- YOUR INSTRUCTIONS: Begin with the line that holds "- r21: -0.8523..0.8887". Output it and all remaining lines of the material, verbatim, ending with the last.

┌────────

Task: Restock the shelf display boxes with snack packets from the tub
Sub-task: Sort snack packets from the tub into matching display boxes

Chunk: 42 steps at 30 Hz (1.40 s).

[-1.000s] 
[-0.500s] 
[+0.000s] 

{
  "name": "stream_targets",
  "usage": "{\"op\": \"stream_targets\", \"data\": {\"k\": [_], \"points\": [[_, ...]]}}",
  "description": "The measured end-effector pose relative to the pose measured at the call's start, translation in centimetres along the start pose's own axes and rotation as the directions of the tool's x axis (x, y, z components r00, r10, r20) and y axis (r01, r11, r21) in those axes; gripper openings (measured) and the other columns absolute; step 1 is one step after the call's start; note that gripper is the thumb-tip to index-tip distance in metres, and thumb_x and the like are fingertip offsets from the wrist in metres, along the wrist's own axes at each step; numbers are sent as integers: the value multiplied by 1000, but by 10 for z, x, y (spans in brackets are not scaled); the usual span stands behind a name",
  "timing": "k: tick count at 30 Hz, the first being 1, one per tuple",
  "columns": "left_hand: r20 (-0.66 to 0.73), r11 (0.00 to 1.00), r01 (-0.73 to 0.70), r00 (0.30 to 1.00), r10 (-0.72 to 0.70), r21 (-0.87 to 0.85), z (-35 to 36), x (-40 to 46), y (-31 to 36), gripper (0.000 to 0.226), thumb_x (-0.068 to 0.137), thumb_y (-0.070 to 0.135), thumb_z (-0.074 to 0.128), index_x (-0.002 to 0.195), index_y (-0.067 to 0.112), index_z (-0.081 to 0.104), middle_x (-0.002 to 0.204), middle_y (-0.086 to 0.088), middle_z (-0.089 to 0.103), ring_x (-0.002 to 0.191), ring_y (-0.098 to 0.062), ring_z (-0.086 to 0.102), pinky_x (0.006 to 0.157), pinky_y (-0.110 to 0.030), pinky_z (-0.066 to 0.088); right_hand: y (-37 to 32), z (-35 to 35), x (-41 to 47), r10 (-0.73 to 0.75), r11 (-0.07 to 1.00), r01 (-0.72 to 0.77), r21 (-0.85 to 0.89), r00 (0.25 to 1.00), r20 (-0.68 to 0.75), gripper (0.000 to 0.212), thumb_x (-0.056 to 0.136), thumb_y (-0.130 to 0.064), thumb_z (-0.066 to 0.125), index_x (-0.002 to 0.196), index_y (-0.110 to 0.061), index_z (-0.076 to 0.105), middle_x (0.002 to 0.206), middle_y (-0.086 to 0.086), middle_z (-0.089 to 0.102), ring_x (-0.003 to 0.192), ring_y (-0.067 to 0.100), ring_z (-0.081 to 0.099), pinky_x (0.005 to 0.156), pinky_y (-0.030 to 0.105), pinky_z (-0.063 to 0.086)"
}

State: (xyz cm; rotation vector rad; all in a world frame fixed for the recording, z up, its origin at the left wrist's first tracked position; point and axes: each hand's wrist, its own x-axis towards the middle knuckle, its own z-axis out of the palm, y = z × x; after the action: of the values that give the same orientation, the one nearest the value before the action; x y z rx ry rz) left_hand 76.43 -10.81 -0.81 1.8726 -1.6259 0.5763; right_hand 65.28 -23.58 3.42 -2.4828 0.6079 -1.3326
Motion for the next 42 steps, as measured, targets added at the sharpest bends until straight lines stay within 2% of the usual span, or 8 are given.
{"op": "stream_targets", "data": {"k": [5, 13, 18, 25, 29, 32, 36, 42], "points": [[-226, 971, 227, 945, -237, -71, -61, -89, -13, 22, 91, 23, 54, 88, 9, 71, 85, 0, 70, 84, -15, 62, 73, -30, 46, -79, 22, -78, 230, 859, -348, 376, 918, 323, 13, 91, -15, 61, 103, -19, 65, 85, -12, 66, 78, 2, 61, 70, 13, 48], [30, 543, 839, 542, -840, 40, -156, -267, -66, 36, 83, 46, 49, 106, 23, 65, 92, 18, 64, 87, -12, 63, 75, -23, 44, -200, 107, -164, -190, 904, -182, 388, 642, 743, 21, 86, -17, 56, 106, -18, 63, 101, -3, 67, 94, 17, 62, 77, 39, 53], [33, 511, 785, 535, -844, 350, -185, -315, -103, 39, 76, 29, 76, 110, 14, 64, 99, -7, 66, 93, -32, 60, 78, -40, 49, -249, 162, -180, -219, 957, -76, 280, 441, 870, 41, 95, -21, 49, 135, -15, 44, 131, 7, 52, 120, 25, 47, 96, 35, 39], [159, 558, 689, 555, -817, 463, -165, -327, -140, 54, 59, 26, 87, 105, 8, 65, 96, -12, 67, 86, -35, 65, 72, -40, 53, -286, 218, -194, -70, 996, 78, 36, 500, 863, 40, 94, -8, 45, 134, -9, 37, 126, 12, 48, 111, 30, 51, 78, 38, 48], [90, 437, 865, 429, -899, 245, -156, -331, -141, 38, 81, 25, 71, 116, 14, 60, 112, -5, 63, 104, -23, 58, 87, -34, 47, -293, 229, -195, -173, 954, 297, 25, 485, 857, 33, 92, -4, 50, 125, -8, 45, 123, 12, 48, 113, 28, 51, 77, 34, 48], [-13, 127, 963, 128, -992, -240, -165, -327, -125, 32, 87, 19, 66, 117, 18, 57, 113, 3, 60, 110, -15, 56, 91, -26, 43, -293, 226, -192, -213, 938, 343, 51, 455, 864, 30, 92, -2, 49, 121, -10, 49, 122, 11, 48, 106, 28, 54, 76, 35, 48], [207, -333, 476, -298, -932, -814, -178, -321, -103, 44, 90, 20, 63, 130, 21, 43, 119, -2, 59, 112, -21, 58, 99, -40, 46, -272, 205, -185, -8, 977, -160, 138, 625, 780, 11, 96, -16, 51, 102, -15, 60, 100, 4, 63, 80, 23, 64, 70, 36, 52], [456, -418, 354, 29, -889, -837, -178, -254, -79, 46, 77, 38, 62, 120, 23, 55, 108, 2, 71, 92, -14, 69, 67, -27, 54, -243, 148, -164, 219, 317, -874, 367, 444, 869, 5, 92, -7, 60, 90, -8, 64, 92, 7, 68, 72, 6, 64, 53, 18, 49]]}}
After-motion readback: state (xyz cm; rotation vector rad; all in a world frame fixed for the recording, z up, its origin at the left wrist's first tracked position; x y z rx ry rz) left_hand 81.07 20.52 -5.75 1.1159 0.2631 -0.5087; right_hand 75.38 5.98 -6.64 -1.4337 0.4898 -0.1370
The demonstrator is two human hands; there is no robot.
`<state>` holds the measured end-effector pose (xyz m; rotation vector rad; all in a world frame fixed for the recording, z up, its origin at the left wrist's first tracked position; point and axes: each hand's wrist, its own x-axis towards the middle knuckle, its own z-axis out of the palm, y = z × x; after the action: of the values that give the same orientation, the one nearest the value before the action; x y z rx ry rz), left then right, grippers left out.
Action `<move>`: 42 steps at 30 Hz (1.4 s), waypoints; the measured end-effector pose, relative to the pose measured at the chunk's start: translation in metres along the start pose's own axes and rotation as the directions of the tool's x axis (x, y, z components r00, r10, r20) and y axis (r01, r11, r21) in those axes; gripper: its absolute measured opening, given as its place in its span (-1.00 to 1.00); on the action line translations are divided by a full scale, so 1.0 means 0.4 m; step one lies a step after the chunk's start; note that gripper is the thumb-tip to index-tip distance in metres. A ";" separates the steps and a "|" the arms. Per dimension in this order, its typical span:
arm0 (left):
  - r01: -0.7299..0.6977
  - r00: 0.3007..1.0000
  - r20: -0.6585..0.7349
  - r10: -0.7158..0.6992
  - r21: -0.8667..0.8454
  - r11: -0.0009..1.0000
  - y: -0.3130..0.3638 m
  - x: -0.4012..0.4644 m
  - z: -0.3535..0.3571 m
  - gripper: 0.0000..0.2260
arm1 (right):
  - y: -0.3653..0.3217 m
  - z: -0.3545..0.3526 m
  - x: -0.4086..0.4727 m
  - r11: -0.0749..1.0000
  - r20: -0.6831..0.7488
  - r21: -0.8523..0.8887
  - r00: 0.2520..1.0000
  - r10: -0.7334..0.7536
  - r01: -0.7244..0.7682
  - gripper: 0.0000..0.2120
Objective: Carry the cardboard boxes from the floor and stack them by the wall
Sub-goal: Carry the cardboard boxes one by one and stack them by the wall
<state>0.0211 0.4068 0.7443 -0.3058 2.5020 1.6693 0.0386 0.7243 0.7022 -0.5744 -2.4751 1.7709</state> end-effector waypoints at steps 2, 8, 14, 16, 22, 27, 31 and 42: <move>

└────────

- FINISHED TASK:
  - r21: -0.8523..0.8887
  - r00: 0.2520..1.0000
  - r10: -0.7334..0.7536
  - r01: -0.7244..0.7682
  - gripper: 0.0000..0.2120
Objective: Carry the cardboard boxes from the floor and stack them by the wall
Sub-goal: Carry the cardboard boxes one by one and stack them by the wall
<state>0.0211 0.4068 0.7443 -0.3058 2.5020 1.6693 0.0386 0.7243 0.7022 -0.5744 -2.4751 1.7709</state> end-effector waypoints at steps 2, 8, 14, 16, 22, 27, 31 and 42: <move>

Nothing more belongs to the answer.